Pour cette première de l'œuvre de Ponchielli au Théâtre du Capitole et pour la reprise de la saison lyrique, l'ONCT accueille à la direction musicale Roberto Rizzi Brignoli. Habitué des planches toulousaines, Olivier Py à la mise en scène, avec la collaboration de Jean-François Kessler, échafaude une critique des appétits masculins qui revêt plusieurs versants diversement appréciables. Dans la fosse, l'orchestre est puissant (parfois un peu trop) et enthousiaste, à l'image de l'accord initial, lancé dans une ambiance bon enfant – un si bémol donné par les vents déclenchant quelques éclats de rire dans l'orchestre, sans doute en provenance des pupitres des cordes, avant que le la ne se fasse entendre.

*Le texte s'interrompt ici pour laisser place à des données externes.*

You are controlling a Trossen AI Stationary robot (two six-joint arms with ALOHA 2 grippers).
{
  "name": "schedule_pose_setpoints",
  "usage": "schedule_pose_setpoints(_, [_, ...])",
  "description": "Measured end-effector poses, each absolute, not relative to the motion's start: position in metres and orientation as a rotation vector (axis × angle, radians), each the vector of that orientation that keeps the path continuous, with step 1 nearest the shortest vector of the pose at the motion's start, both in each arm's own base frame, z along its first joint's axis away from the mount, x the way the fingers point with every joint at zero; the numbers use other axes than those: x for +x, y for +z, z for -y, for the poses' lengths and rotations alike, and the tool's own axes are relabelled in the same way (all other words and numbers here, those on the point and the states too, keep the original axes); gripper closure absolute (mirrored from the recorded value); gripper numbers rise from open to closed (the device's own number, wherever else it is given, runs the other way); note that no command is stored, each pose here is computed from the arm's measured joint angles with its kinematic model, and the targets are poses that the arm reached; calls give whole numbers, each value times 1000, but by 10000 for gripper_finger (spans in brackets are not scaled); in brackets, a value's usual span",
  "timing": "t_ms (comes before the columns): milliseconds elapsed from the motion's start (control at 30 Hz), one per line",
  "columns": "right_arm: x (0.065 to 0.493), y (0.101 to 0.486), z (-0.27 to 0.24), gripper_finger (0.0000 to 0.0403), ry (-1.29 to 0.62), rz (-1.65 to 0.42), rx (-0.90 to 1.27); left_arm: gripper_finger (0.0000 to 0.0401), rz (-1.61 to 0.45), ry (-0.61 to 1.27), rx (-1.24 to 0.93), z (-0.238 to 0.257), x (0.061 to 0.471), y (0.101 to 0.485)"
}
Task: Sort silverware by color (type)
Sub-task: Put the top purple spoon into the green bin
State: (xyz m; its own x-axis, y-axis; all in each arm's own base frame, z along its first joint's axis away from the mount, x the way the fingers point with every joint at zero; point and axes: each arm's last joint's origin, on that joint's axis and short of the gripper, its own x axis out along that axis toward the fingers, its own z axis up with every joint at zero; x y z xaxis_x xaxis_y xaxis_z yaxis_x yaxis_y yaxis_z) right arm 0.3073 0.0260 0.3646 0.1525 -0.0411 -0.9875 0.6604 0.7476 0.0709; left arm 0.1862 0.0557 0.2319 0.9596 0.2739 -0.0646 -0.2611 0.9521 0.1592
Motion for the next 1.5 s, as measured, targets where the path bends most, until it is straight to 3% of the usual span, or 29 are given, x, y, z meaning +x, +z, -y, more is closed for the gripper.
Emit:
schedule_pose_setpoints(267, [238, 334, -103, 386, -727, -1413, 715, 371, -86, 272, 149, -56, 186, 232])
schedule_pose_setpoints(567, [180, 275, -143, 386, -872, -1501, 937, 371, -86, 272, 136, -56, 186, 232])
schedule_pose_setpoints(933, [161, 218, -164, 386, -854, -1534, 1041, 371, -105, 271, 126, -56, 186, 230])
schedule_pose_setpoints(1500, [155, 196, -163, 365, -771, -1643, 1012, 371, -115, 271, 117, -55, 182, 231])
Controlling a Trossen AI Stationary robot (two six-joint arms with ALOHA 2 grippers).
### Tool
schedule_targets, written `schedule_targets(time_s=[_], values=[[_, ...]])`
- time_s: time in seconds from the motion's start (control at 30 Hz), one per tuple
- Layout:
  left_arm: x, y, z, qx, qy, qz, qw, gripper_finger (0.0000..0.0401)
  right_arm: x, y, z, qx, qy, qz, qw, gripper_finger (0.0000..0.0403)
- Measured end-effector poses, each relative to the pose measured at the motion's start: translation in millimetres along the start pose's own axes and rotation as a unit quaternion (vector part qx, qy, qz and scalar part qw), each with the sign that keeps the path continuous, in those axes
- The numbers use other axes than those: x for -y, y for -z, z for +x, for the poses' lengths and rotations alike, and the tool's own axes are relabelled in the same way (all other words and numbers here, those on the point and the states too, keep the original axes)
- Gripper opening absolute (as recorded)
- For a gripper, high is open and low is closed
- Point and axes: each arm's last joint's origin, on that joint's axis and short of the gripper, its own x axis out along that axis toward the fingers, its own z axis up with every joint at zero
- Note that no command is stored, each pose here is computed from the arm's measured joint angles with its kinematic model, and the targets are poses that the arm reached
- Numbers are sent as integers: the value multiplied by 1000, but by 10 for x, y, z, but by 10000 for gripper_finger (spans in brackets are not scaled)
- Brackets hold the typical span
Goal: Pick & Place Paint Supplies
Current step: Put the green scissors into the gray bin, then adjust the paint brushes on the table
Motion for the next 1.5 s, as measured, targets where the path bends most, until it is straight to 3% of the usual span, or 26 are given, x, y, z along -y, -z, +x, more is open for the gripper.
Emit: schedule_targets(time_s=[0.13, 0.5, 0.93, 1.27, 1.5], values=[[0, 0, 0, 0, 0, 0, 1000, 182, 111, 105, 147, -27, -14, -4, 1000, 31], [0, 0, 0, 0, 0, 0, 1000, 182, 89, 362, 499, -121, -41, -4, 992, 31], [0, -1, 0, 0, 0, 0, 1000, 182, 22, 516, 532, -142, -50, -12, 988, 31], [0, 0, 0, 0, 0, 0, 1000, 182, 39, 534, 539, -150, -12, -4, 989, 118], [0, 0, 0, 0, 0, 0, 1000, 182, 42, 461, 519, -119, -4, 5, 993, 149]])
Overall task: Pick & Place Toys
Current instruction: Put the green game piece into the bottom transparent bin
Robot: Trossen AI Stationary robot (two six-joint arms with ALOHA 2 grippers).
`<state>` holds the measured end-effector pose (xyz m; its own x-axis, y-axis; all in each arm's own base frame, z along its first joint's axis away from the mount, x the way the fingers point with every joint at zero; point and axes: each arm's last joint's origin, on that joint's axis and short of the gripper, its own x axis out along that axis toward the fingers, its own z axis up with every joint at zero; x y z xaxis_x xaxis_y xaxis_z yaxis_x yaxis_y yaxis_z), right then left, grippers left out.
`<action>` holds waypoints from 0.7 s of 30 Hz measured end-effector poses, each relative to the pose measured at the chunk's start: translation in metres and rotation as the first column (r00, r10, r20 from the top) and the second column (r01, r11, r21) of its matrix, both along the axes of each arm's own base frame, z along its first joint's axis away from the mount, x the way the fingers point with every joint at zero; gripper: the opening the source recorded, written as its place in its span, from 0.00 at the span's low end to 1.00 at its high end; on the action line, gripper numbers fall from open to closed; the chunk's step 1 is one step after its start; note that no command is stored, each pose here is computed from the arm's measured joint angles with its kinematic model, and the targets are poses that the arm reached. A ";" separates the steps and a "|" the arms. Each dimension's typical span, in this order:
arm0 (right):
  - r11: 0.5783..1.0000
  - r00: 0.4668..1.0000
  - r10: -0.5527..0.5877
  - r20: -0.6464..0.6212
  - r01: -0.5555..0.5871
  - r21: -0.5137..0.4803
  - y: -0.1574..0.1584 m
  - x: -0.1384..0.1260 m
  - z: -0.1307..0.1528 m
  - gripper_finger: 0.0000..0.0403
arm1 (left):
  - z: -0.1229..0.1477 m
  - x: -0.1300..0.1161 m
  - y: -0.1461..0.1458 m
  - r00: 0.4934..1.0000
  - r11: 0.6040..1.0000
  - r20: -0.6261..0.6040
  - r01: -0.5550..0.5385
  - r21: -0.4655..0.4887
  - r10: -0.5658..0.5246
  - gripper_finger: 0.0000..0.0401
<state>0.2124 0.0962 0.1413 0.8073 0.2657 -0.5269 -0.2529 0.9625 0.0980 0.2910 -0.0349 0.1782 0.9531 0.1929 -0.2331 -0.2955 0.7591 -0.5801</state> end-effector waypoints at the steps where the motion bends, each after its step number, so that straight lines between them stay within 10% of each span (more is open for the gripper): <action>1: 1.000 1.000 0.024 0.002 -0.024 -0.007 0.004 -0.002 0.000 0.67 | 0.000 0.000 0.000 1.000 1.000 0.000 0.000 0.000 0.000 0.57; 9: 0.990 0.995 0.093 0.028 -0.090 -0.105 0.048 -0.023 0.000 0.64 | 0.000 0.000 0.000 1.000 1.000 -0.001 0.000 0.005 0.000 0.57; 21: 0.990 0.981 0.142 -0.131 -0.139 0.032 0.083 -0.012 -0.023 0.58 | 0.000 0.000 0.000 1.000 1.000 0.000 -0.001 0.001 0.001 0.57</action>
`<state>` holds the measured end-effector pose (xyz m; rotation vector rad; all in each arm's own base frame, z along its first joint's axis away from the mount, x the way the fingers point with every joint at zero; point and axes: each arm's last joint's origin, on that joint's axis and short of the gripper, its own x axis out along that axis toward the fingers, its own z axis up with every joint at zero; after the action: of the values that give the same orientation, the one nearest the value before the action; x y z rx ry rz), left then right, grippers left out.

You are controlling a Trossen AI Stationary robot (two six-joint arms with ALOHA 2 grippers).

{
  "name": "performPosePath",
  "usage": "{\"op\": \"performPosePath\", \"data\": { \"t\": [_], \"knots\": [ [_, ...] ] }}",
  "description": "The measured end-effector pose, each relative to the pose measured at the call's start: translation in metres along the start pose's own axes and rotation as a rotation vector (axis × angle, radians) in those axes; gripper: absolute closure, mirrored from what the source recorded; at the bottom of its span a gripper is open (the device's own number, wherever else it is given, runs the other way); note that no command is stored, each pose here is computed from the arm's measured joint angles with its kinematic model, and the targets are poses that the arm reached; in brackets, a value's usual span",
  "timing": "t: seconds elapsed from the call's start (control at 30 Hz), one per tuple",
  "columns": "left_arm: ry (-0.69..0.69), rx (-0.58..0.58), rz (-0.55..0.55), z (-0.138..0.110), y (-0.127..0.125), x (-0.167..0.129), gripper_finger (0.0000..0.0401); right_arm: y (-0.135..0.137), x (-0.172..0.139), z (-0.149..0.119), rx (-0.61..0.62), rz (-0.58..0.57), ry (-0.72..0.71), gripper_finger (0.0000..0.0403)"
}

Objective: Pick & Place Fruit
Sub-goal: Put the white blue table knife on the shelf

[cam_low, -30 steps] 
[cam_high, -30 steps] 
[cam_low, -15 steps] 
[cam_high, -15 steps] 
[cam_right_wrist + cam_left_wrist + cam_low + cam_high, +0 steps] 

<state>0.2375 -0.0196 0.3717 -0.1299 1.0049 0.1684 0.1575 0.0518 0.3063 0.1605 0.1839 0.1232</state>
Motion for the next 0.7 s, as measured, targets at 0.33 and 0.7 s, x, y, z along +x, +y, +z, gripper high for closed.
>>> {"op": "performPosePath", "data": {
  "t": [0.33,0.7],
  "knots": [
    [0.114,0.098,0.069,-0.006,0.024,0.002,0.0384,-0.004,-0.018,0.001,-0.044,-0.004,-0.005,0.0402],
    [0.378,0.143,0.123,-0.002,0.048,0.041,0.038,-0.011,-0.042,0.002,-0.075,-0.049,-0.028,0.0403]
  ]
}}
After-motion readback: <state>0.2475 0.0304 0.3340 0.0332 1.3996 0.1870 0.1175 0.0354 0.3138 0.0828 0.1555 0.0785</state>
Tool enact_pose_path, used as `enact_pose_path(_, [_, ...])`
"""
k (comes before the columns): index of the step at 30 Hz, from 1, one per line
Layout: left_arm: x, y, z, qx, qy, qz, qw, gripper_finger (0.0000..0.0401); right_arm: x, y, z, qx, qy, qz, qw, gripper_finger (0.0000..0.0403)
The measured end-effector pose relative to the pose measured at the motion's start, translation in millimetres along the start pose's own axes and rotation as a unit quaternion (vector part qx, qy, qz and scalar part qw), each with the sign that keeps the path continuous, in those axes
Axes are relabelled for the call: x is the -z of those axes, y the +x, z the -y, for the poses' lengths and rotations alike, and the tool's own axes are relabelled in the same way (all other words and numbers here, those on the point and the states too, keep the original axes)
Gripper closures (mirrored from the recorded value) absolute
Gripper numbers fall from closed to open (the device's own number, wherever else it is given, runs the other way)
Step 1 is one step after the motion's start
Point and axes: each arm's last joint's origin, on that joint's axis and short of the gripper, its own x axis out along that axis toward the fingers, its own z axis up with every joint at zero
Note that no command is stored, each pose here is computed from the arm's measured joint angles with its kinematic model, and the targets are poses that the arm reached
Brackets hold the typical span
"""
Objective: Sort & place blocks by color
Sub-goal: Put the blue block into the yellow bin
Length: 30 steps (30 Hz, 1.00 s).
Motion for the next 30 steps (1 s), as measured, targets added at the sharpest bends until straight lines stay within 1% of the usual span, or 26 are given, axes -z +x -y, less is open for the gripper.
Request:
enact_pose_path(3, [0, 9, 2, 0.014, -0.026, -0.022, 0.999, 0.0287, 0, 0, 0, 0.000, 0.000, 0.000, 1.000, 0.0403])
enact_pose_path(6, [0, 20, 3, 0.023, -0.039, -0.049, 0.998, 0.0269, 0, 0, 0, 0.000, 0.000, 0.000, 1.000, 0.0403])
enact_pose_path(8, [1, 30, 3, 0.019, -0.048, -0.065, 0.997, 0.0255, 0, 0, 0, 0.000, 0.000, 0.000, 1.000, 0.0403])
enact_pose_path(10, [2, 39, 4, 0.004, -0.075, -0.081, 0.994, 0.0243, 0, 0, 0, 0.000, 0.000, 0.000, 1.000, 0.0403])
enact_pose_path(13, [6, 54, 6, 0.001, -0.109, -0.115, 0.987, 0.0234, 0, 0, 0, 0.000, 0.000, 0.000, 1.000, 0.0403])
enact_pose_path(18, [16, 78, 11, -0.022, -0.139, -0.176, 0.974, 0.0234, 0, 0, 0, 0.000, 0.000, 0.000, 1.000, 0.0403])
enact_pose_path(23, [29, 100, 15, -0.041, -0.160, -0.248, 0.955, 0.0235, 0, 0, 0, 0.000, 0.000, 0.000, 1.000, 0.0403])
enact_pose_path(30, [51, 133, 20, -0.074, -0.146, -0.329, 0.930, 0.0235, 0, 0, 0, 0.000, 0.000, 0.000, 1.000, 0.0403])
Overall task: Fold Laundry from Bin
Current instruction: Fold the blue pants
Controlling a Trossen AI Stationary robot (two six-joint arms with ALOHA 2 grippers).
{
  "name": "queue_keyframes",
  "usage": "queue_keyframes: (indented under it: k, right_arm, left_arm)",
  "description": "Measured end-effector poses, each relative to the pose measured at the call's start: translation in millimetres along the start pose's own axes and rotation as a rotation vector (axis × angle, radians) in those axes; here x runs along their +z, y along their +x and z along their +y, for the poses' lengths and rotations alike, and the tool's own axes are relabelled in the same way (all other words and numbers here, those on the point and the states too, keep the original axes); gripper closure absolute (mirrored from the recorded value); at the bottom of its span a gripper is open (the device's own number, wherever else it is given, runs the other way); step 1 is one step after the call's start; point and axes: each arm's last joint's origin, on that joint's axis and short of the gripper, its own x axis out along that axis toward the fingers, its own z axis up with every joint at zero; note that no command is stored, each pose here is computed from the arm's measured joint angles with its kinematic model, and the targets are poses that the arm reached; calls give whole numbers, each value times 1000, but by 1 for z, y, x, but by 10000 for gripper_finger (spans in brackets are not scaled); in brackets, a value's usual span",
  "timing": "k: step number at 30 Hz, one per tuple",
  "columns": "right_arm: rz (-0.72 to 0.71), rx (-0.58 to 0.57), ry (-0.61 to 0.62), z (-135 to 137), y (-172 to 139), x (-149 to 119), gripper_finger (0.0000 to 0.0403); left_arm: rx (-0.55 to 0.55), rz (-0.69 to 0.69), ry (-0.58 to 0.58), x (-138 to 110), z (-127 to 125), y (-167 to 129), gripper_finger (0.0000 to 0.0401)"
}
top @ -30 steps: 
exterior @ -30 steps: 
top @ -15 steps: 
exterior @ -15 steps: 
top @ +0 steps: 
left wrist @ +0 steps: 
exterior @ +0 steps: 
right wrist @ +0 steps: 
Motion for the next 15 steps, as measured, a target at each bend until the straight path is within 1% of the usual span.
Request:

Côté vocal, le plateau est parfaitement équilibré et remplit toutes les attentes. Béatrice Uria-Monzon (La Gioconda) est magistrale dans ses morceaux de bravoure et son jeu scénique, tout comme son harceleur Pierre-Yves Pruvot (Barnaba) : sourire vicieux et cris de rage sont au rendez-vous, exprimant avec justesse la soif de vengeance du personnage. Le couple de l'amour raisonnable constitué par Judit Kutasi (Laura) et Ramón Vargas (Enzo Grimaldo) est lui beaucoup plus contenu dans sa présence scénique, ce qui peut s'entendre. Cela n'empêche pas le ténor et la mezzo-soprano de faire profiter le public de l'étendue de leur puissance vocale. Roberto Scandiuzzi (Alvise Badoero), remplaçant au pied levé son compatriote Marco Spotti souffrant, assure pleinement son rôle de patricien grâce à une voix ancrée sur scène même si parfois couverte par l'orchestre. Dans le rôle de la mère de la Gioconda, prophétesse assassinée sur scène, Agostina Smimmero (La Cieca) fait preuve d'une présence et d'une voix chaude tout aussi notables. Quant à Roberto Covatta (Isèpo, bras droit de Barnaba), il livre avant tout un rôle scénique du fait de la rareté de ses interventions vocales dans la partition.
Côté décors et costumes, Pierre-André Weitz gâte le public avec une architecture à la rencontre du monde industriel et de l'ambiance de roman d'espionnage. Les panneaux se combinent avec efficacité, représentant tour à tour des intérieurs et extérieurs, des jeux d'opposition entre l'élite sociale et la plèbe, entre les valeurs morales d'Enzo et les projets vicieux de Barnaba, etc. Une grande partie de la scène est composée d'un bassin peu profond qui ajoute le son et l'image de l'eau aux pas des personnages et des danseurs, s'accordant sans problème avec la musique du compositeur italien. Les costumes adoptent le parti de la modernité, tant dans les tenues que dans les accessoires (lampes torches, pistolets et mitraillettes, etc.).